Seattle police investigate new shooting near autonomous zone

By Andrew Hay

(Reuters) - Seattle police on Tuesday said they were investigating a third shooting in the Capitol Hill neighborhood near the city's "autonomous zone," a day after the mayor vowed to dismantle the encampment set up by anti-racism protesters.

Police tweeted the shooting took place on the edge of the Capitol Hill Organized Protest (CHOP), or Capitol Hill Autonomous Zone, where demonstrators set up a police-free zone in the wake of George Floyd’s death in Minneapolis police custody.

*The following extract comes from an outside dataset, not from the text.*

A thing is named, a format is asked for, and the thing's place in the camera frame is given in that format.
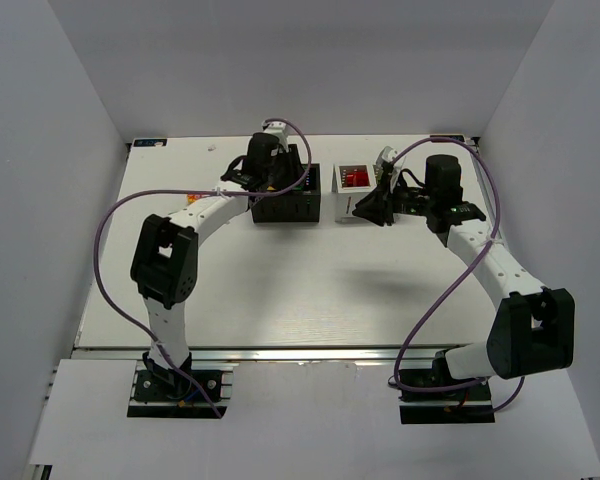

A man was taken to Harborview Medical Center at 5 a.m. after being shot near Cal Anderson Park and was in satisfactory condition, hospital spokeswoman Susan Gregg said. Police did not immediately respond to a request for further comment.

There have been no reports indicating that the shooting on the edge of Cal Anderson Park was related to the occupation zone.

The incident was the third shooting in the area in around 72 hours, police said.

Seattle Mayor Jenny Durkan, facing local and national pressure to crack down on the protests, said on Monday officials would move to wind down the blocks-long, autonomous zone set up two weeks ago. Protesters took over several blocks around the Seattle Police Department's East Precinct building, which police vacated. She did not give a deadline but said officers would soon move back to the precinct.

President Donald Trump on Saturday said the occupation was an example of what "radical left Democrats" allowed in the United States and offered to help end the "anarchist" protest "in an hour or less."

On Tuesday, he tweeted that there would never be an "autonomous zone" in Washington D.C. and any attempt to establish one "will be met with serious force!"

Twitter Inc <TWTR.N> on Tuesday placed a warning notice on the tweet because it violated its policy against abusive behavior.

Protests and demonstrations against police brutality have spread around the world since George Floyd, a Black man, died after a police officer knelt on his neck for nearly nine minutes while detaining him in Minneapolis on May 25.

Protesters have also demanded authorities take down monuments honoring pro-slavery Confederate figures and the architects of Europe's colonies.